We may say that the natural social order is perfectible and harmonious if, on the one hand, the number of men engaged in unskilled labor and receiving the lowest possible wages is continually decreasing, and if, on the other, these wages, measured, not in value or in money, but in material satisfactions, are continually increasing.
In order to conclude this chapter on value, Frédéric Bastiat reiterates each point he reviewed earlier and shows to which extent they are valid in order to remind us then his own hypothesis, viz. that “Value is the relationship existing between two services that have been exchanged”.
He recapitulates in what way it is not fixed, which is the reason why it is not necessary to measure it once and for all. To me, this understanding that allowed him to conclude the chapter with today’s quote seems particularly visionary at that time.
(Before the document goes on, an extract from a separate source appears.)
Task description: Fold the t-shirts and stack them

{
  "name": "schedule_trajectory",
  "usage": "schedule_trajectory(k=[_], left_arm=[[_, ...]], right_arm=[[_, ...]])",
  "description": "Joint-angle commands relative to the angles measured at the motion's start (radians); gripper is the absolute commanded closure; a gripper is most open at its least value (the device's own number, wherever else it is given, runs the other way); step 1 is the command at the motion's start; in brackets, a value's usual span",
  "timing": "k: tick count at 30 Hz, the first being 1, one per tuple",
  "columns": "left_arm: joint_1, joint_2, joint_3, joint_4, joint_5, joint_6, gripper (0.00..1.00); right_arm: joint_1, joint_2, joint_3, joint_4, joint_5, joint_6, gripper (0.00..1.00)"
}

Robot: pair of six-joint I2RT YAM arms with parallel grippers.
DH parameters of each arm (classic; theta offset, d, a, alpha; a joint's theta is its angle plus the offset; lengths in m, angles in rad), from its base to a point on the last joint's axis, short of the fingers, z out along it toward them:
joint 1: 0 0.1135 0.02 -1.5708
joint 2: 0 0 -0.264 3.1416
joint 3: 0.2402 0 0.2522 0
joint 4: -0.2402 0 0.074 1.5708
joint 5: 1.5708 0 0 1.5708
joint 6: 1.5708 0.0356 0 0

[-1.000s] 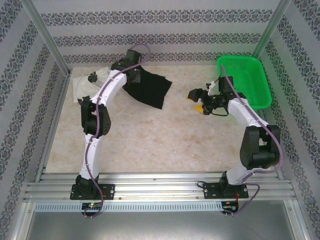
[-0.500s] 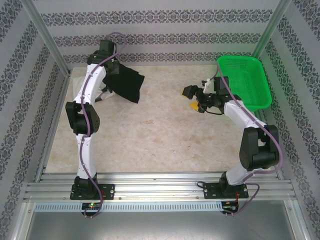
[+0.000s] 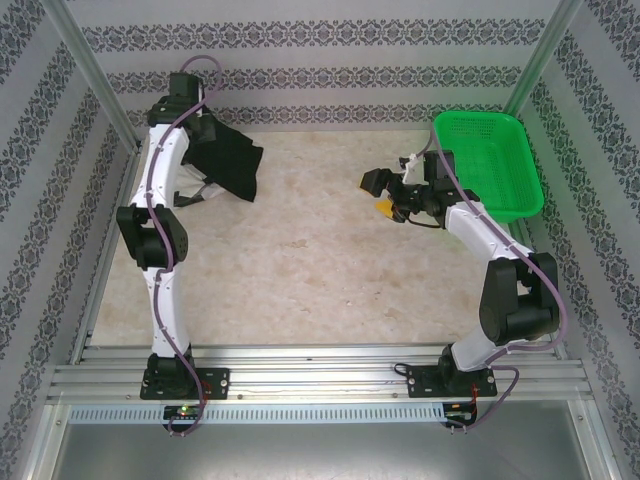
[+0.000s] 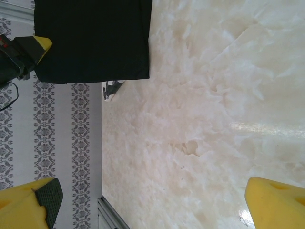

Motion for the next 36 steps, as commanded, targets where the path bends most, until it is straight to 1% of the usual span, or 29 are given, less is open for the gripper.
schedule_trajectory(k=[1, 14, 21, 30, 34, 36], left_arm=[[0.037, -0.065, 0.013, -0.011, -0.007, 0.001, 1.00], [0.161, -0.092, -0.072, 0.020, 0.027, -0.046, 1.00], [0.233, -0.105, -0.207, 0.082, 0.052, -0.086, 1.00], [0.323, -0.145, -0.434, 0.235, 0.093, -0.144, 1.00], [0.343, -0.142, -0.509, 0.301, 0.105, -0.141, 1.00], [0.351, -0.127, -0.526, 0.313, 0.093, -0.146, 1.00]], right_arm=[[0.015, -0.006, -0.004, 0.029, 0.014, 0.016, 0.02], [0.036, 0.011, 0.003, 0.036, 0.028, 0.031, 0.02], [0.053, 0.008, 0.018, 0.016, 0.044, 0.031, 0.02], [0.079, 0.013, 0.059, -0.039, 0.077, 0.016, 0.02], [0.096, 0.014, 0.064, -0.053, 0.090, 0.015, 0.02], [0.103, 0.016, 0.069, -0.068, 0.098, 0.009, 0.02]])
There is still today a large part of the population who is seduced by pessimistic pronouncements from a past era that assimilates capitalism and misery in the 19th century. This is due to a tunnel vision that ignores all that changed within the last two centuries (misery still exists nowadays but its proportions have shrunk dramatically and keep on diminishing – at least until the crisis orchestrated by governments in 2020). Frédéric Bastiat had seen how man’s perfectibility would lead to a significant improvement in the situation, probably far more than his wildest dreams (the level of progress we have experienced since then was absolutely inconceivable in 1850).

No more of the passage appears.